--- DATA RECORDS ---
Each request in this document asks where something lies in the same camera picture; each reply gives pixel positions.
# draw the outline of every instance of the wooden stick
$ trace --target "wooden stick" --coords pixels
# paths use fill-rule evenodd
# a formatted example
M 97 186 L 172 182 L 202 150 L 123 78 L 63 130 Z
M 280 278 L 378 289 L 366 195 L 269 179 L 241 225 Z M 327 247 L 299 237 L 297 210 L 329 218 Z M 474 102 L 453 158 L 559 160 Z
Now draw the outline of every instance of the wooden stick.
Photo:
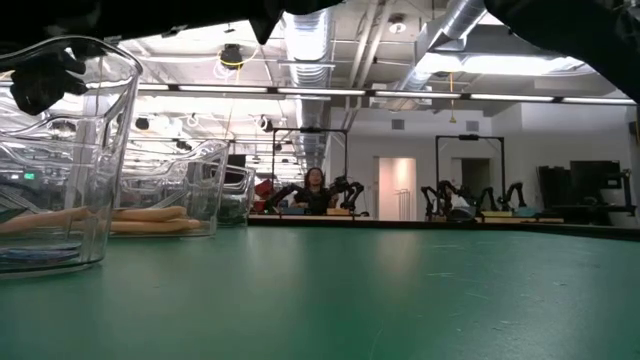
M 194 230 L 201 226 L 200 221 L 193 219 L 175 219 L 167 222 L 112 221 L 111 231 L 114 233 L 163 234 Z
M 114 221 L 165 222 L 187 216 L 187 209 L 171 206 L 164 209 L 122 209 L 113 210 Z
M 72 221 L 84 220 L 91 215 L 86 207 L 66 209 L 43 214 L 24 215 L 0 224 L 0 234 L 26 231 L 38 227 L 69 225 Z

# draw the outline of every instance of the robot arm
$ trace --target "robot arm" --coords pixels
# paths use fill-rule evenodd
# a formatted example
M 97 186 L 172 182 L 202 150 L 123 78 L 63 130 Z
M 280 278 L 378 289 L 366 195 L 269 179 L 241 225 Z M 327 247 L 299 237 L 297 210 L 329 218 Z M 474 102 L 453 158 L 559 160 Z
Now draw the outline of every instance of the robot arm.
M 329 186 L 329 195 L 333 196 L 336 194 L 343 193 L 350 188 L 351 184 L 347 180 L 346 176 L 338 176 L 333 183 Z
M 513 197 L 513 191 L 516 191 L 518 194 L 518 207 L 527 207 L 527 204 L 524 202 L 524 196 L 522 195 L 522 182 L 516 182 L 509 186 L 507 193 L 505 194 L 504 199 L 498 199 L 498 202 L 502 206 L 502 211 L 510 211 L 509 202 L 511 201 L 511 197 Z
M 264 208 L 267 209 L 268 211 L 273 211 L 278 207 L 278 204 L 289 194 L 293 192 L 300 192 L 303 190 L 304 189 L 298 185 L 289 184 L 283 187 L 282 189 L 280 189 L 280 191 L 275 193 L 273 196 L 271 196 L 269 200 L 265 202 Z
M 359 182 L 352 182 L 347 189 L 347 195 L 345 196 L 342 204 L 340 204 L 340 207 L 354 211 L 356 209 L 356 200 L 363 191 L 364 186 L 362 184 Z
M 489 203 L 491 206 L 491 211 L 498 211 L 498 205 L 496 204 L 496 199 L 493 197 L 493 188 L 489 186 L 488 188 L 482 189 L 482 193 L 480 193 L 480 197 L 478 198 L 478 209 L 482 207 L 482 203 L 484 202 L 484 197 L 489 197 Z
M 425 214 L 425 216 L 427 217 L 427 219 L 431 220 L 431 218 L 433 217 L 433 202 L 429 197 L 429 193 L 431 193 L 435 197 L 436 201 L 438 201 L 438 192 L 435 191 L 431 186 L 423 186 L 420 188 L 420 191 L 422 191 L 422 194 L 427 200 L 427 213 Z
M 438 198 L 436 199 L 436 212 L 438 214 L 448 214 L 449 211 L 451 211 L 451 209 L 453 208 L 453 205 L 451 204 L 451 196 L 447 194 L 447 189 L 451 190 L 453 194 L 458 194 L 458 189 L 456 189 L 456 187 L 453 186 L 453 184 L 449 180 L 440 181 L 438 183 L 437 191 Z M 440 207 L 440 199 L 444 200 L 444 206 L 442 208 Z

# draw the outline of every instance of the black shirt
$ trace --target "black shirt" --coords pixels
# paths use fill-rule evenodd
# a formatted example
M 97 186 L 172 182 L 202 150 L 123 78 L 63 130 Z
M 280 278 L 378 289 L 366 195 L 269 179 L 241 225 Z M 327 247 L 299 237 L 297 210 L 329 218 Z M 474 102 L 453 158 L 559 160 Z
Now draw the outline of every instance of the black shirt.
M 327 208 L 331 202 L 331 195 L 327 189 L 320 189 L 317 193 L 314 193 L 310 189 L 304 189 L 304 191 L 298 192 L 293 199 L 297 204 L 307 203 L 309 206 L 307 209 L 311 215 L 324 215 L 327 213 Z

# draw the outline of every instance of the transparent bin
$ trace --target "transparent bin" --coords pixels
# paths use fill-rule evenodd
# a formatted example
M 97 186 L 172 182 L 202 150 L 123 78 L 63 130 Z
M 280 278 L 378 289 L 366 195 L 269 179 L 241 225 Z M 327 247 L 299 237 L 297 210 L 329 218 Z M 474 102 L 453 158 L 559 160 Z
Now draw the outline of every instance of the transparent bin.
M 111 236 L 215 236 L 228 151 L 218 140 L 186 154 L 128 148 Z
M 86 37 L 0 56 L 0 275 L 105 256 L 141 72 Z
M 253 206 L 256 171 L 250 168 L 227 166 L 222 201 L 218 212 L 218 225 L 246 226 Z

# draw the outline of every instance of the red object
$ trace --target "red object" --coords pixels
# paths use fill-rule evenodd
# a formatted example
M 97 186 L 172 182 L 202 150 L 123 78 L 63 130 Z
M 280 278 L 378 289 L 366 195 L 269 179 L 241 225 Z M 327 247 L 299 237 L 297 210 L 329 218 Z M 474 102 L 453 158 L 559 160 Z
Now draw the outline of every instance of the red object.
---
→ ACTIVITY: Reproduce the data above without a single change, please, but without its pictures.

→ FINAL ANSWER:
Each request in this document asks where something lies in the same camera picture; each reply gives pixel positions.
# draw the outline of every instance of the wooden stick
$ trace --target "wooden stick" --coords pixels
# paths use fill-rule evenodd
# a formatted example
M 97 186 L 172 182 L 202 150 L 123 78 L 63 130 Z
M 280 278 L 378 289 L 366 195 L 269 179 L 241 225 Z M 327 247 L 299 237 L 297 210 L 329 218 Z M 474 102 L 453 158 L 559 160 Z
Now draw the outline of every instance of the wooden stick.
Photo:
M 194 230 L 201 226 L 200 221 L 193 219 L 175 219 L 167 222 L 112 221 L 111 231 L 114 233 L 163 234 Z
M 114 221 L 165 222 L 187 216 L 187 209 L 171 206 L 164 209 L 122 209 L 113 210 Z
M 72 221 L 84 220 L 91 215 L 86 207 L 66 209 L 43 214 L 24 215 L 0 224 L 0 234 L 26 231 L 38 227 L 69 225 Z

# draw the outline of every instance of the robot arm
$ trace --target "robot arm" --coords pixels
# paths use fill-rule evenodd
# a formatted example
M 97 186 L 172 182 L 202 150 L 123 78 L 63 130 Z
M 280 278 L 378 289 L 366 195 L 269 179 L 241 225 Z M 327 247 L 299 237 L 297 210 L 329 218 Z M 474 102 L 453 158 L 559 160 Z
Now draw the outline of every instance of the robot arm.
M 329 186 L 329 195 L 333 196 L 336 194 L 343 193 L 350 188 L 351 184 L 347 180 L 346 176 L 338 176 L 333 183 Z
M 513 197 L 513 191 L 516 191 L 518 194 L 518 207 L 527 207 L 527 204 L 524 202 L 524 196 L 522 195 L 522 182 L 516 182 L 509 186 L 507 193 L 505 194 L 504 199 L 498 199 L 498 202 L 502 206 L 502 211 L 510 211 L 509 202 L 511 201 L 511 197 Z
M 264 208 L 267 209 L 268 211 L 273 211 L 278 207 L 278 204 L 289 194 L 293 192 L 300 192 L 303 190 L 304 189 L 298 185 L 289 184 L 283 187 L 282 189 L 280 189 L 280 191 L 275 193 L 273 196 L 271 196 L 269 200 L 265 202 Z
M 359 182 L 352 182 L 347 189 L 347 195 L 345 196 L 342 204 L 340 204 L 340 207 L 354 211 L 356 209 L 356 200 L 363 191 L 364 186 L 362 184 Z
M 489 203 L 491 206 L 491 211 L 498 211 L 498 205 L 496 204 L 496 199 L 493 197 L 493 188 L 489 186 L 488 188 L 482 189 L 482 193 L 480 193 L 480 197 L 478 198 L 478 209 L 482 207 L 482 203 L 484 202 L 484 197 L 489 197 Z
M 425 214 L 425 216 L 427 217 L 427 219 L 431 220 L 431 218 L 433 217 L 433 202 L 429 197 L 429 193 L 431 193 L 435 197 L 436 201 L 438 201 L 438 192 L 435 191 L 431 186 L 423 186 L 420 188 L 420 191 L 422 191 L 422 194 L 427 200 L 427 213 Z
M 438 198 L 436 199 L 436 212 L 438 214 L 448 214 L 449 211 L 451 211 L 451 209 L 453 208 L 453 205 L 451 204 L 451 196 L 447 194 L 447 189 L 451 190 L 453 194 L 458 194 L 458 189 L 456 189 L 456 187 L 453 186 L 453 184 L 449 180 L 440 181 L 438 183 L 437 191 Z M 440 207 L 440 199 L 444 200 L 444 206 L 442 208 Z

# draw the outline of every instance of the black shirt
$ trace --target "black shirt" --coords pixels
# paths use fill-rule evenodd
# a formatted example
M 97 186 L 172 182 L 202 150 L 123 78 L 63 130 Z
M 280 278 L 378 289 L 366 195 L 269 179 L 241 225 Z M 327 247 L 299 237 L 297 210 L 329 218 Z M 474 102 L 453 158 L 559 160 Z
Now draw the outline of every instance of the black shirt.
M 327 208 L 331 202 L 331 195 L 327 189 L 320 189 L 317 193 L 314 193 L 310 189 L 304 189 L 304 191 L 298 192 L 293 199 L 297 204 L 307 203 L 309 206 L 307 209 L 311 215 L 324 215 L 327 213 Z

# draw the outline of every instance of the transparent bin
$ trace --target "transparent bin" --coords pixels
# paths use fill-rule evenodd
# a formatted example
M 97 186 L 172 182 L 202 150 L 123 78 L 63 130 Z
M 280 278 L 378 289 L 366 195 L 269 179 L 241 225 Z M 327 247 L 299 237 L 297 210 L 329 218 Z M 474 102 L 453 158 L 559 160 Z
Now draw the outline of every instance of the transparent bin.
M 111 236 L 215 236 L 228 151 L 218 140 L 186 154 L 128 148 Z
M 86 37 L 0 56 L 0 275 L 105 256 L 141 72 Z
M 253 206 L 256 171 L 250 168 L 227 166 L 222 201 L 218 212 L 218 225 L 246 226 Z

# draw the outline of every instance of the red object
$ trace --target "red object" --coords pixels
# paths use fill-rule evenodd
# a formatted example
M 97 186 L 172 182 L 202 150 L 123 78 L 63 130 Z
M 280 278 L 378 289 L 366 195 L 269 179 L 241 225 Z M 327 247 L 299 237 L 297 210 L 329 218 Z M 474 102 L 453 158 L 559 160 Z
Now draw the outline of every instance of the red object.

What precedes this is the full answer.